[Extracted data entries]
===============

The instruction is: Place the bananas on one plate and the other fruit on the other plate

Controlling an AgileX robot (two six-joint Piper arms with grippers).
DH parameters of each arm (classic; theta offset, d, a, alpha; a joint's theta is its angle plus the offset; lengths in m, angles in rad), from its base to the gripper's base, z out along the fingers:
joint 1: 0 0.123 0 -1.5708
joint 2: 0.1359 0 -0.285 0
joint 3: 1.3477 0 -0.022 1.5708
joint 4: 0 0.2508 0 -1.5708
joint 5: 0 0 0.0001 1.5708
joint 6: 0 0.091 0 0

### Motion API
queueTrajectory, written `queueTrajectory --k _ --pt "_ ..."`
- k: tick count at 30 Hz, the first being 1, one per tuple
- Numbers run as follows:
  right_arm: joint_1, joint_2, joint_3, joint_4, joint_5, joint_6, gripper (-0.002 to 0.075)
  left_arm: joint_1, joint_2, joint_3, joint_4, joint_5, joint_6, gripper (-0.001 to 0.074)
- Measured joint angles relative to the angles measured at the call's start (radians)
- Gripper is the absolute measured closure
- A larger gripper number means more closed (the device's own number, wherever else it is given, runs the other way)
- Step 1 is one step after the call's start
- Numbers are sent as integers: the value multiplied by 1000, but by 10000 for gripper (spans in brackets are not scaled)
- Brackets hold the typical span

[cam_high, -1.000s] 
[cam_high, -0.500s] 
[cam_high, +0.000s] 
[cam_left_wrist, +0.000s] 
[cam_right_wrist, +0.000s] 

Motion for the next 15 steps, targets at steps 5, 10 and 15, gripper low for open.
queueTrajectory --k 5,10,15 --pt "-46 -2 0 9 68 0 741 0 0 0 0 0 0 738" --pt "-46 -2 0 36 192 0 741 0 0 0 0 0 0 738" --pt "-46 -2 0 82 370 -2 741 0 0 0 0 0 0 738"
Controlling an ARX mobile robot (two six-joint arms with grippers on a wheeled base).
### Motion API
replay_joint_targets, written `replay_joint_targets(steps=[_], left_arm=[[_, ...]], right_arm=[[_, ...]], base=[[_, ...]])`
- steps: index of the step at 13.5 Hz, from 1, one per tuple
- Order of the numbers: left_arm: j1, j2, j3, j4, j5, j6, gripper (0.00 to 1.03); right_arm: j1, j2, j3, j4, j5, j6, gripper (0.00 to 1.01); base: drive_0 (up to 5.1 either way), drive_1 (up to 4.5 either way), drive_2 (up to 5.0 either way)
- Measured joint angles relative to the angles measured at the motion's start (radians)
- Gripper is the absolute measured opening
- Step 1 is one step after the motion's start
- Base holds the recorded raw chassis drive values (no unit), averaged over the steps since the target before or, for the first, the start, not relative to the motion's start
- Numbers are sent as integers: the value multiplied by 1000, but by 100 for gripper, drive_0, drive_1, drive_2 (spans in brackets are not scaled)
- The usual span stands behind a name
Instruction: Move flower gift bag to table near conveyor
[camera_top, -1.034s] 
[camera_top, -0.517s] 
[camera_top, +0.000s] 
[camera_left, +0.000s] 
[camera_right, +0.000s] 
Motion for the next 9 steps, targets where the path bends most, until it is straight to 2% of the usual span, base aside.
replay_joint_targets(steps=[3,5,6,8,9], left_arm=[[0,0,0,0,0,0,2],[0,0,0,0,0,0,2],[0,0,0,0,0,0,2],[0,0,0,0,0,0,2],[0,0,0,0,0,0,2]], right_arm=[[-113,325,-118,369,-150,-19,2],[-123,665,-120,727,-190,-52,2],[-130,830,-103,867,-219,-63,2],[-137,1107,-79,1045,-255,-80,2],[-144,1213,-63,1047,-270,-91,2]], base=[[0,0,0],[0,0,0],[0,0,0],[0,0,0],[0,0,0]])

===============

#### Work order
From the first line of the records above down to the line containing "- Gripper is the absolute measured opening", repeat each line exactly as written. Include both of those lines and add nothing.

#### Written answer
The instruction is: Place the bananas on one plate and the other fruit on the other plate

Controlling an AgileX robot (two six-joint Piper arms with grippers).
DH parameters of each arm (classic; theta offset, d, a, alpha; a joint's theta is its angle plus the offset; lengths in m, angles in rad), from its base to the gripper's base, z out along the fingers:
joint 1: 0 0.123 0 -1.5708
joint 2: 0.1359 0 -0.285 0
joint 3: 1.3477 0 -0.022 1.5708
joint 4: 0 0.2508 0 -1.5708
joint 5: 0 0 0.0001 1.5708
joint 6: 0 0.091 0 0

### Motion API
queueTrajectory, written `queueTrajectory --k _ --pt "_ ..."`
- k: tick count at 30 Hz, the first being 1, one per tuple
- Numbers run as follows:
  right_arm: joint_1, joint_2, joint_3, joint_4, joint_5, joint_6, gripper (-0.002 to 0.075)
  left_arm: joint_1, joint_2, joint_3, joint_4, joint_5, joint_6, gripper (-0.001 to 0.074)
- Measured joint angles relative to the angles measured at the call's start (radians)
- Gripper is the absolute measured closure
- A larger gripper number means more closed (the device's own number, wherever else it is given, runs the other way)
- Step 1 is one step after the call's start
- Numbers are sent as integers: the value multiplied by 1000, but by 10000 for gripper (spans in brackets are not scaled)
- Brackets hold the typical span

[cam_high, -1.000s] 
[cam_high, -0.500s] 
[cam_high, +0.000s] 
[cam_left_wrist, +0.000s] 
[cam_right_wrist, +0.000s] 

Motion for the next 15 steps, targets at steps 5, 10 and 15, gripper low for open.
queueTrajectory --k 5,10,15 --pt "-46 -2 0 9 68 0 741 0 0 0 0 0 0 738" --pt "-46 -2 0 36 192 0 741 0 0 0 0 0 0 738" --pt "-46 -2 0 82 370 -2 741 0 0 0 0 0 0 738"
Controlling an ARX mobile robot (two six-joint arms with grippers on a wheeled base).
### Motion API
replay_joint_targets, written `replay_joint_targets(steps=[_], left_arm=[[_, ...]], right_arm=[[_, ...]], base=[[_, ...]])`
- steps: index of the step at 13.5 Hz, from 1, one per tuple
- Order of the numbers: left_arm: j1, j2, j3, j4, j5, j6, gripper (0.00 to 1.03); right_arm: j1, j2, j3, j4, j5, j6, gripper (0.00 to 1.01); base: drive_0 (up to 5.1 either way), drive_1 (up to 4.5 either way), drive_2 (up to 5.0 either way)
- Measured joint angles relative to the angles measured at the motion's start (radians)
- Gripper is the absolute measured opening

Here the answer is complete.